O transplante de CEN poderá ser uma estratégia terapêutica com potencial de substituir neurónios perdidos e/ou danificados e ativar mecanismos de neuroprotecção, que permitem reduzir a perda neuronal que é significativa nesta doença neurodegenerativa.
O estudo pretende demonstrar a possibilidade de obter CEN específicas do doente, evitando problemas de rejeição imunológica de células de indivíduos diferentes e questões éticas associadas a outras fontes de células estaminais como os embriões humanos.
O projeto financiado pela instituição francesa consiste na transplantação de CEN em ratinhos com DMJ, para avaliar se desencadeia efeitos benéficos. As CEN serão obtidas através de uma edição do código genético das células (reprogramação) da derme (fibroblastos), localizadas na camada intermédia da pele de doentes com DMJ.

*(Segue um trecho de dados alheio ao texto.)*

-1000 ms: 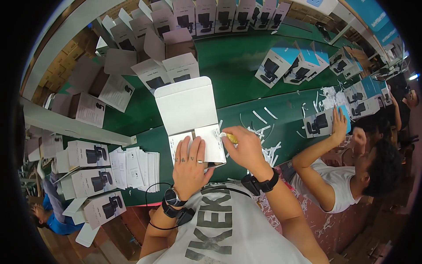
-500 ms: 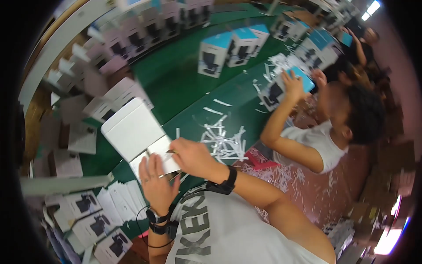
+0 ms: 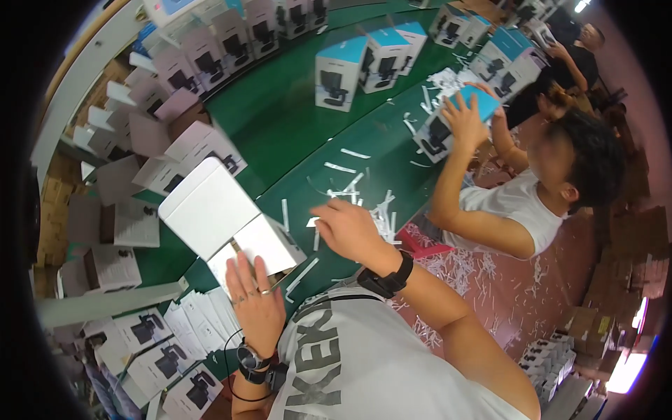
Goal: The person places a manual into a white box, applies a sticker to it, and closes the lid. They then apply a sticker to a blue box and place it inside the white box before setting it on a shelf.
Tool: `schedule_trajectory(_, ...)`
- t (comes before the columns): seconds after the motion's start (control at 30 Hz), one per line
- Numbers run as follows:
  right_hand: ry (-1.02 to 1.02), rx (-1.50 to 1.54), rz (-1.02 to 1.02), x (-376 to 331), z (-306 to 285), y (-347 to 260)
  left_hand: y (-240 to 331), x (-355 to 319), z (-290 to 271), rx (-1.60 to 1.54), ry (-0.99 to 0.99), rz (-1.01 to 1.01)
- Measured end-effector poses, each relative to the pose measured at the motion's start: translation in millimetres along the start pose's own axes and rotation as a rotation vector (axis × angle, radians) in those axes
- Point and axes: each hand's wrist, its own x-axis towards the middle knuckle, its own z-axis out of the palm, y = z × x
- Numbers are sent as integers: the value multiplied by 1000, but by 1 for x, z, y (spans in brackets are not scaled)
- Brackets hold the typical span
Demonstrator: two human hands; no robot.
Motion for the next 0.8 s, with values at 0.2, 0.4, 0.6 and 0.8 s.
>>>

Para a investigadora, “a aprovação deste projeto por uma agência de financiamento de renome internacional demonstra que o trabalho que temos desenvolvido nos últimos anos tem qualidade e relevância científica. O financiamento obtido revela a importância deste estudo para o avanço do conhecimento no campo da neurotransplantação”.
A DMJ é uma doença incurável, fatal e hereditária de grande prevalência nos Açores, sendo caracterizada pela descoordenação motora, atrofia muscular, rigidez dos membros, dificuldades na deglutição, fala e visão, associadas a um progressivo dano de zonas cerebrais específicas.